What does this mean, and why is it important? We’ll break down what share float is and how it affects your investments.
Definition of a share float
A float is the number of shares of a particular stock available for trading. The term “float” can also refer to the total value of all company shares available for trading.
A company’s share float is the portion of its shares that are not held by insiders—such as the company’s founders, executives, or major investors—and are available for trade on the open market.
Why is share float important?
The float can be a useful indicator of a company’s liquidity, as it represents the portion of shares that can be bought and sold by the general public.
A company with a large share float may be more liquid than one with a small share float, as there are more shares available to be traded. However, a company with a large share float may also be more vulnerable to volatile swings in the stock market, as there are more shares are potentially subject to sell-offs.
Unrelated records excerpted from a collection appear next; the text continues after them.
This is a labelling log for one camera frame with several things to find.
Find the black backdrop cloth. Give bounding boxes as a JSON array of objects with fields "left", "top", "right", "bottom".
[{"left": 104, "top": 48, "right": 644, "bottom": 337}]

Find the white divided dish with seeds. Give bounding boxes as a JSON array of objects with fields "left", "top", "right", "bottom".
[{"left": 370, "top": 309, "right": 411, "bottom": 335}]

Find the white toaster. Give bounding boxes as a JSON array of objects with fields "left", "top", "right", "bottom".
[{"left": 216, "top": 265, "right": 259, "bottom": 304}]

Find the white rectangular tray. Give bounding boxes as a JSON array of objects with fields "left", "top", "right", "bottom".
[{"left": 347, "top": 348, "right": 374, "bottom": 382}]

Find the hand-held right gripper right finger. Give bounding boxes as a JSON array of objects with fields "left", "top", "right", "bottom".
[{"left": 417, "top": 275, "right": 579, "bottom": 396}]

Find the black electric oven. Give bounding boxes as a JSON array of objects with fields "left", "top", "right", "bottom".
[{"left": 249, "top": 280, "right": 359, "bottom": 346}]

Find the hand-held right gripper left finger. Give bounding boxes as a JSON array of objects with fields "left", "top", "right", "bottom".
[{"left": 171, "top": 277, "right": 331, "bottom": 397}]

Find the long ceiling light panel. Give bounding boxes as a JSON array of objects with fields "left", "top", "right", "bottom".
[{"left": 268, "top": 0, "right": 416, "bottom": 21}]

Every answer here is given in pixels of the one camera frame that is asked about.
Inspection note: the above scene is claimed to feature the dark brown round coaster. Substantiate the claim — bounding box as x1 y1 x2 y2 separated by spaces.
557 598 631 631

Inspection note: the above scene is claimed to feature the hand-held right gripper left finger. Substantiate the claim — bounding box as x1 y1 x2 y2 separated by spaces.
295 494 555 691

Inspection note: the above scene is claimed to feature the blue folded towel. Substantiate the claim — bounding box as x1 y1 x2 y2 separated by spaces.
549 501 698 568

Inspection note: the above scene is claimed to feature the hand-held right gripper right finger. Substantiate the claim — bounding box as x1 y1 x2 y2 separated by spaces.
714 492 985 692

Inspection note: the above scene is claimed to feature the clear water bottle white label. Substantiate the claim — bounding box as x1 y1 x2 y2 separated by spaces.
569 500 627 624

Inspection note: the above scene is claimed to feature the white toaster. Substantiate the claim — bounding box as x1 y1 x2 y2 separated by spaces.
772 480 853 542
How is the share float calculated?
It is calculated by considering the number of restricted shares from the total number of shares. As said, restricted shares are held by insiders, such as company officers and directors, and are not available for public trading. The share float can vary daily, as insider holdings can change.
For example, if a company officer sells some of his or her shares, that will increase the share float. Conversely, if a company buys back its own shares, that will decrease the share float.
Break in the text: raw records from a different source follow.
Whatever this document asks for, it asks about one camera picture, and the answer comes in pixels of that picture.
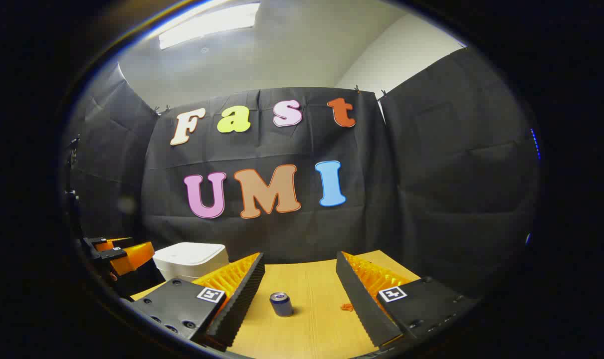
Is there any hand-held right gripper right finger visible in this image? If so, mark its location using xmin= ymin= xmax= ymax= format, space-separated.
xmin=336 ymin=251 xmax=482 ymax=349

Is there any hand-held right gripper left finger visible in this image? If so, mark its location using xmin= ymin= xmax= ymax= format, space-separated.
xmin=132 ymin=252 xmax=266 ymax=350

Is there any blue silver pop can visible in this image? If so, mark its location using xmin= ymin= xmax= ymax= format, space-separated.
xmin=269 ymin=292 xmax=294 ymax=318

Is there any white desktop garbage bin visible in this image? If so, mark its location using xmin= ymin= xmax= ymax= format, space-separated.
xmin=153 ymin=242 xmax=229 ymax=283

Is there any wooden desktop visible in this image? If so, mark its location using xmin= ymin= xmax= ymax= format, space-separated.
xmin=131 ymin=249 xmax=422 ymax=359

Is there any black backdrop cloth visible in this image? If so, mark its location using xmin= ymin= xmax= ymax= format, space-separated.
xmin=62 ymin=47 xmax=541 ymax=300

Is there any ceiling light panel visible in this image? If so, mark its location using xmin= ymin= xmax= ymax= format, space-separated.
xmin=158 ymin=2 xmax=261 ymax=50

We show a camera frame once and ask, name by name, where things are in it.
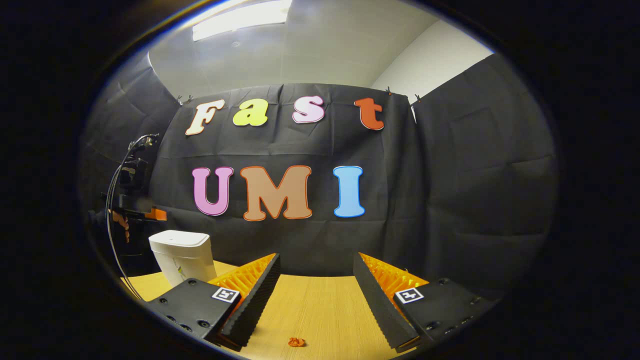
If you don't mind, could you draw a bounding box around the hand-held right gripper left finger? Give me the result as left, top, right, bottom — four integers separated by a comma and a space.
145, 253, 281, 351

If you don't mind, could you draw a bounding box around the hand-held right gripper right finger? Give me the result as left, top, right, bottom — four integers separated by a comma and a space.
352, 252, 501, 354

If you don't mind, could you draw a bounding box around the white desktop garbage bin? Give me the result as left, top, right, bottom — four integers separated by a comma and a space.
148, 230, 218, 288

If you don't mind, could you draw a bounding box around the wooden desktop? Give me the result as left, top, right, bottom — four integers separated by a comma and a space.
120, 260, 423, 360

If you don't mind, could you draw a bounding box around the black backdrop cloth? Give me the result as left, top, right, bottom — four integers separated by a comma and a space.
80, 52, 560, 301

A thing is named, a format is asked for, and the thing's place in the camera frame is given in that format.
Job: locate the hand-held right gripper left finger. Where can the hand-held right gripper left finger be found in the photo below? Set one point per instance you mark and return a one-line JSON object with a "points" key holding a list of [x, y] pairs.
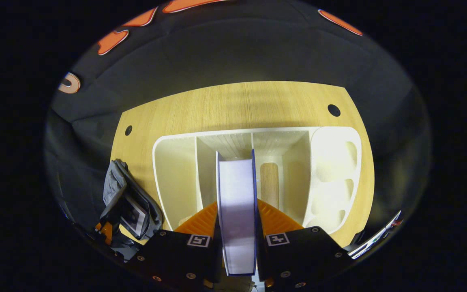
{"points": [[168, 255]]}

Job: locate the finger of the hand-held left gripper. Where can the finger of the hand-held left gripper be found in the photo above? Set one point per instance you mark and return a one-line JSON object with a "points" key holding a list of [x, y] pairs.
{"points": [[106, 233]]}

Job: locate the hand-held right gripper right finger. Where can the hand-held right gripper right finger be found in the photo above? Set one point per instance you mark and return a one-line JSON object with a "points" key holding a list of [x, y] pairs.
{"points": [[298, 255]]}

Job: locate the portrait cover book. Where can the portrait cover book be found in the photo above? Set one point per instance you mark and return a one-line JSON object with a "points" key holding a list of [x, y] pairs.
{"points": [[136, 217]]}

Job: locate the grey schoolbag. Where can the grey schoolbag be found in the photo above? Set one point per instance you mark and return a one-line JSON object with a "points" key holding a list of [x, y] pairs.
{"points": [[116, 182]]}

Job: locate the white bookshelf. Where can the white bookshelf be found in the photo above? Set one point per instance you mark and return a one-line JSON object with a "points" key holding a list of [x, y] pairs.
{"points": [[176, 182]]}

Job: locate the blue book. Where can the blue book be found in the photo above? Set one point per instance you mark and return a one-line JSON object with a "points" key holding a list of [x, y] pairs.
{"points": [[237, 211]]}

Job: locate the black backdrop cloth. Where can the black backdrop cloth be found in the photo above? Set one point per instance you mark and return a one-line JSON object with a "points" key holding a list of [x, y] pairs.
{"points": [[237, 56]]}

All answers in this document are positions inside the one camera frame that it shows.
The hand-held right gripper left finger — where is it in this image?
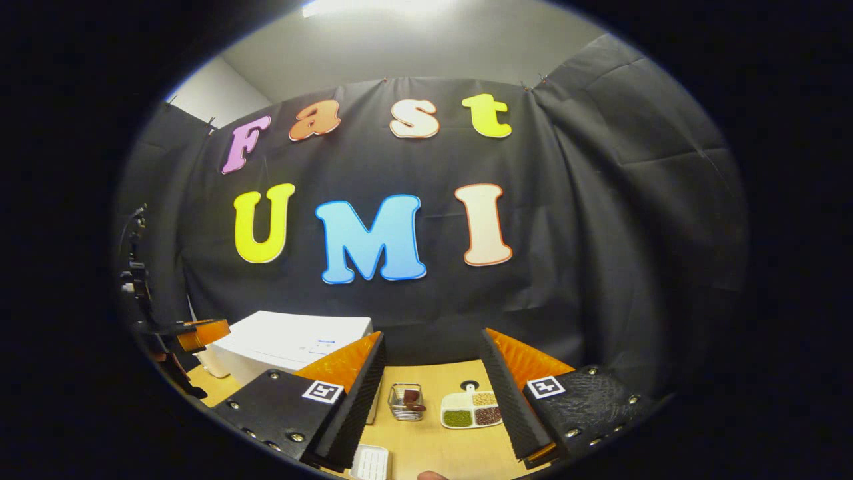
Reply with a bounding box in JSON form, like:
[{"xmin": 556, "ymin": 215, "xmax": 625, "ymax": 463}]
[{"xmin": 212, "ymin": 331, "xmax": 387, "ymax": 471}]

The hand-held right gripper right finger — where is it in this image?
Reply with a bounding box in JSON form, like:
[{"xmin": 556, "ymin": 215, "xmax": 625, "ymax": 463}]
[{"xmin": 480, "ymin": 327, "xmax": 657, "ymax": 467}]

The white microwave oven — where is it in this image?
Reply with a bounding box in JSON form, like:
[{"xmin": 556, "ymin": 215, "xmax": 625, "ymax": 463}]
[{"xmin": 200, "ymin": 310, "xmax": 384, "ymax": 424}]

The white divided bean dish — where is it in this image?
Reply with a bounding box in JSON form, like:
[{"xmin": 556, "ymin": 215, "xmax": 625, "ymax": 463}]
[{"xmin": 440, "ymin": 381, "xmax": 504, "ymax": 429}]

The white rectangular tray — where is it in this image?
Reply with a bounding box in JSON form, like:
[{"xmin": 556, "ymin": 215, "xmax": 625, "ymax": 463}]
[{"xmin": 349, "ymin": 445, "xmax": 391, "ymax": 480}]

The ceiling light panel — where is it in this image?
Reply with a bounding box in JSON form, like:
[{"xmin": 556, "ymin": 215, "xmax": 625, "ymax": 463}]
[{"xmin": 303, "ymin": 0, "xmax": 460, "ymax": 19}]

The metal wire basket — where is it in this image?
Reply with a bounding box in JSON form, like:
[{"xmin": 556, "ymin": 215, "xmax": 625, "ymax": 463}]
[{"xmin": 388, "ymin": 382, "xmax": 427, "ymax": 422}]
What is the impact of a large or small share float on a company’s stock price
A high float indicates a large supply of shares available for trading, which can lead to lower stock prices. A low float indicates a smaller supply of shares available for trading, which can lead to higher stock prices.
A large share float indicates a lot of liquidity in the stock, which is generally seen as positive by investors. This is because there are more buyers than sellers, and the stock is less likely to be impacted by individual trades.
On the other hand, a small share float can cause the stock price to be more volatile. This is because a small number of trades can significantly impact the supply and demand balance. As a result, a small share float can increase a stock’s risk and reward potential.
There is no definitive answer as to whether a large or small share float is better for a company, it is important to consider the implications of each before making any investment decisions.
Disclaimer: these articles are for educational purposes only. Market analysis, prices, news, trade ideas, or any other information within this site or the chatroom is not investment advice.